Kesenjangan global paling kentara di Afrika, yang baru 6 persen dari populasinya mendapatkan vaksin lengkap, menurut data WHO terkini.

WHO juga sedang bergelut dengan krisis COVID-19 baru di Eropa. Hampir 2 juta kasus baru tercatat di benua tersebut dalam sepekan terakhir - tertinggi dalam sepekan di Afrika sejak awal pandemi.

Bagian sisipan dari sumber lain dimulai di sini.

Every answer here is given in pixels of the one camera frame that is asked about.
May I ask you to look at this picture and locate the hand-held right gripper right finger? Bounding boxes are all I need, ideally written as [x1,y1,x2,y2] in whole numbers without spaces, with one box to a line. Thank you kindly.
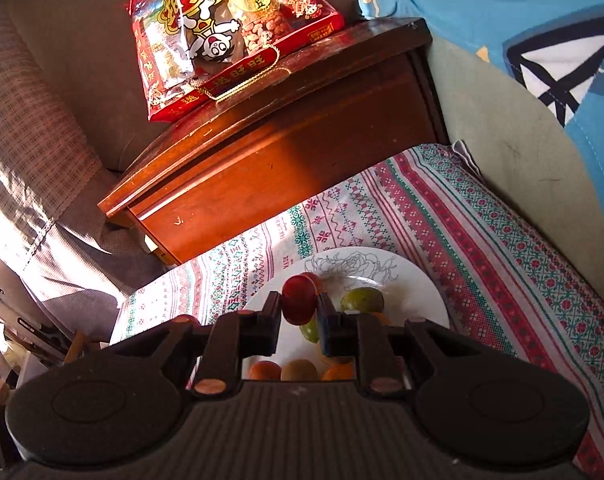
[316,293,483,395]

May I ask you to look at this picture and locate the patterned woven tablecloth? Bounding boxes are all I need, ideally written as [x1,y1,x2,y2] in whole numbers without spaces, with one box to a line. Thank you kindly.
[110,142,604,479]

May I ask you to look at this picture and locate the brown round fruit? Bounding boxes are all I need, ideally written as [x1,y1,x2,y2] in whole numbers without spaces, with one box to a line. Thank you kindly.
[281,358,319,382]

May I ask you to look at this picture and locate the grey green headboard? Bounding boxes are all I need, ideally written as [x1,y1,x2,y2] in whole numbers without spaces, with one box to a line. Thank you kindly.
[424,35,604,313]

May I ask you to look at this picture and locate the green round fruit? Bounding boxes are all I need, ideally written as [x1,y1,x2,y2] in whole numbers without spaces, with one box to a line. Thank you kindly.
[299,319,323,344]
[339,287,385,314]

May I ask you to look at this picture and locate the small red fruit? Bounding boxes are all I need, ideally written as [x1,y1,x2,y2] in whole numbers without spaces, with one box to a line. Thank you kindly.
[281,273,318,326]

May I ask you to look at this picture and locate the red snack gift bag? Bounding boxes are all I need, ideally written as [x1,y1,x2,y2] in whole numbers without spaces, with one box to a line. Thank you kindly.
[130,0,346,124]

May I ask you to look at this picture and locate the brown wooden nightstand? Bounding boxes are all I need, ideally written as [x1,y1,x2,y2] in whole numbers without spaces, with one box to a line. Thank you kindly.
[98,17,451,266]

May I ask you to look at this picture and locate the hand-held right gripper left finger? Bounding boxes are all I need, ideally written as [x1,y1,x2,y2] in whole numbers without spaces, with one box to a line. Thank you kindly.
[109,290,283,397]

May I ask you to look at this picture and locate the blue printed pillow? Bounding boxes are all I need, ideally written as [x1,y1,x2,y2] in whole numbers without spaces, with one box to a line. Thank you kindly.
[357,0,604,246]

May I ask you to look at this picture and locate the white floral plate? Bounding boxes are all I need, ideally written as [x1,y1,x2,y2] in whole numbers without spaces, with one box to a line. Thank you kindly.
[242,247,451,384]

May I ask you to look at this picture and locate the beige checked sofa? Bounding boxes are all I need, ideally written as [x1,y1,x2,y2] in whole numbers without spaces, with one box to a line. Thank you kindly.
[0,0,159,313]

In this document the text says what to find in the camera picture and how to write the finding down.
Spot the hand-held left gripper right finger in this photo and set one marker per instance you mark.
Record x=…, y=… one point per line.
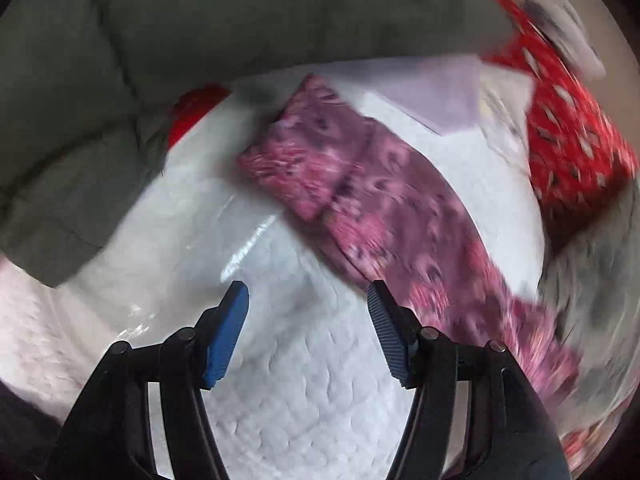
x=387, y=330

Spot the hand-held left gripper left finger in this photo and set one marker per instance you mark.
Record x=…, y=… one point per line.
x=227, y=335

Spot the purple floral fleece garment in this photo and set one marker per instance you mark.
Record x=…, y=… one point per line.
x=390, y=185

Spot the white quilted mattress pad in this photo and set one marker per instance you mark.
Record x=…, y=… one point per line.
x=300, y=410

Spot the grey cloth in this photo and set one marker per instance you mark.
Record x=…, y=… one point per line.
x=595, y=300

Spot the red bed sheet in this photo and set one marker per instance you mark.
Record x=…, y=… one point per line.
x=192, y=110

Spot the lavender folded cloth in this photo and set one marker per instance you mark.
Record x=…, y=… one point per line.
x=440, y=90

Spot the red patterned cloth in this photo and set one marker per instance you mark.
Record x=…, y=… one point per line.
x=565, y=130

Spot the grey flower-embossed pillow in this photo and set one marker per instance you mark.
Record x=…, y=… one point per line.
x=200, y=20

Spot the white plastic bag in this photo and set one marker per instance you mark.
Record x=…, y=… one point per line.
x=560, y=15

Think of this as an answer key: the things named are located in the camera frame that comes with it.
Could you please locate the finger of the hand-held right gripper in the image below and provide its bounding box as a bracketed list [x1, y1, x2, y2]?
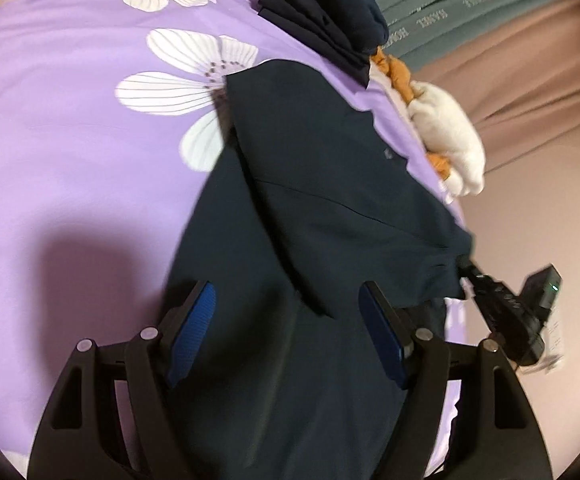
[456, 254, 495, 311]

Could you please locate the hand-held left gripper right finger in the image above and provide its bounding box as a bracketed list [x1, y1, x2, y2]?
[358, 281, 554, 480]

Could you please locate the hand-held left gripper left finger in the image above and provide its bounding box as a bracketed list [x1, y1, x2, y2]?
[26, 280, 217, 480]

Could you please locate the dark navy garment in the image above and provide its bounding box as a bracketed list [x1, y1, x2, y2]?
[162, 59, 475, 480]

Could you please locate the stack of folded navy clothes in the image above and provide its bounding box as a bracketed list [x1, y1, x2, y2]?
[259, 0, 389, 87]

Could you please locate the white fluffy blanket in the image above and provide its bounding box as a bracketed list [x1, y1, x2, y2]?
[370, 62, 486, 197]

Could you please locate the pink curtain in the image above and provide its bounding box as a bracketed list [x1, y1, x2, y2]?
[410, 0, 580, 281]

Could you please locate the purple floral bed sheet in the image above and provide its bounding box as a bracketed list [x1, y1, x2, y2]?
[0, 0, 470, 480]

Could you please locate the orange cloth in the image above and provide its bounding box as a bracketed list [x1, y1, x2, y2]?
[370, 46, 454, 181]

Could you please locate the grey-green printed cushion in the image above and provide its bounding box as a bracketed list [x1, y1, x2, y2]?
[372, 0, 580, 73]

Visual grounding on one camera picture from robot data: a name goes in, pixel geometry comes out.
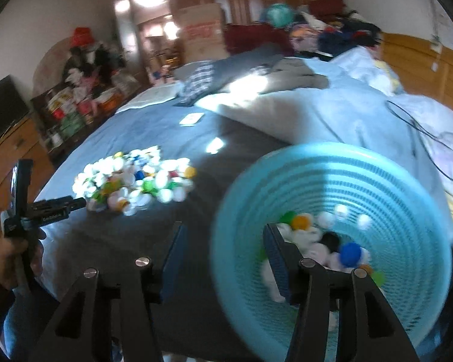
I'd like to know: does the black cable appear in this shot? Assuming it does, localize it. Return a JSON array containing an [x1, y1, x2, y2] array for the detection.
[[386, 100, 453, 197]]

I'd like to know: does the blue bed sheet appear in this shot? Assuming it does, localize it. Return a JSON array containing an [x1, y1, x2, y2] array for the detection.
[[34, 83, 453, 362]]

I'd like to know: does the grey pillow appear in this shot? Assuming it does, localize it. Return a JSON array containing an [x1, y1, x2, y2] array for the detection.
[[175, 43, 285, 95]]

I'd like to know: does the pile of clothes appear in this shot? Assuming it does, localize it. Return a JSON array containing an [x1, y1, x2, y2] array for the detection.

Badan kesehatan PBB itu berencana memvaksin 40 persen populasi di setiap negara hingga akhir 2021. Namun, pihaknya menyebutkan bahwa perlu 550 juta dosis tambahan untuk memenuhi target tersebut.

 

Beberapa Negara Mulai Serukan Vaksin Booster

WHO Umumkan Virus Corona Pandemi Global
Direktur Jenderal Organisasi Kesehatan Dunia (WHO) Tedros Adhanom Ghebreyesus berbicara dalam sebuah konferensi pers di Jenewa, 11 Maret 2020. WHO menyatakan wabah COVID-19 dapat dikategorikan sebagai "pandemi" karena virus tersebut telah menyebar semakin luas ke seluruh dunia. (Xinhua/Chen Junxia)

Ketika vaksin belum terdistribusi secara merata, sejumlah negara telah mewacanakan pemberian vaksin dosis ke-3 atau vaksin booster selambat-lambatnya tahun depan.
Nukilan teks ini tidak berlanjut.